Task details: The result should be every line that contains the word "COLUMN", taken from the material.

═══ Dataset section ═══

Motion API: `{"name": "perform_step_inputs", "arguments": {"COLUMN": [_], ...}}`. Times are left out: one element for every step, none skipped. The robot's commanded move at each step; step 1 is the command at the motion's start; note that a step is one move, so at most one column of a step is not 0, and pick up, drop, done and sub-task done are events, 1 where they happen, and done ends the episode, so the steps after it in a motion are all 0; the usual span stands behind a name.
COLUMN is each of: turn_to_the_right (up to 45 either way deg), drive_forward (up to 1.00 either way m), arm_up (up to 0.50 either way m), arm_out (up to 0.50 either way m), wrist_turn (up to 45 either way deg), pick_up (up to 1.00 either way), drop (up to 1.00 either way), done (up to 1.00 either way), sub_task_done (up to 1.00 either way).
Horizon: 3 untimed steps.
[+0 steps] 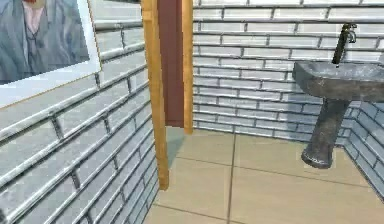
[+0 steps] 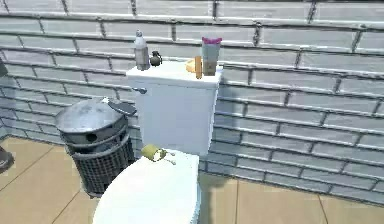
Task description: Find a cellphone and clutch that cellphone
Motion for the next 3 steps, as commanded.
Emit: {"name": "perform_step_inputs", "arguments": {"turn_to_the_right": [0.0,6.0,0.0], "drive_forward": [1.00,0.00,0.40], "arm_up": [0.00,0.00,0.00], "arm_out": [0.00,0.00,0.00], "wrist_turn": [0.0,0.0,0.0], "pick_up": [0.00,0.00,0.00], "drop": [0.00,0.00,0.00], "done": [0.00,0.00,0.00], "sub_task_done": [0.00,0.00,0.00]}}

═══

Task solution:
Motion API: `{"name": "perform_step_inputs", "arguments": {"COLUMN": [_], ...}}`. Times are left out: one element for every step, none skipped. The robot's commanded move at each step; step 1 is the command at the motion's start; note that a step is one move, so at most one column of a step is not 0, and pick up, drop, done and sub-task done are events, 1 where they happen, and done ends the episode, so the steps after it in a motion are all 0; the usual span stands behind a name.
COLUMN is each of: turn_to_the_right (up to 45 either way deg), drive_forward (up to 1.00 either way m), arm_up (up to 0.50 either way m), arm_out (up to 0.50 either way m), wrist_turn (up to 45 either way deg), pick_up (up to 1.00 either way), drop (up to 1.00 either way), done (up to 1.00 either way), sub_task_done (up to 1.00 either way).

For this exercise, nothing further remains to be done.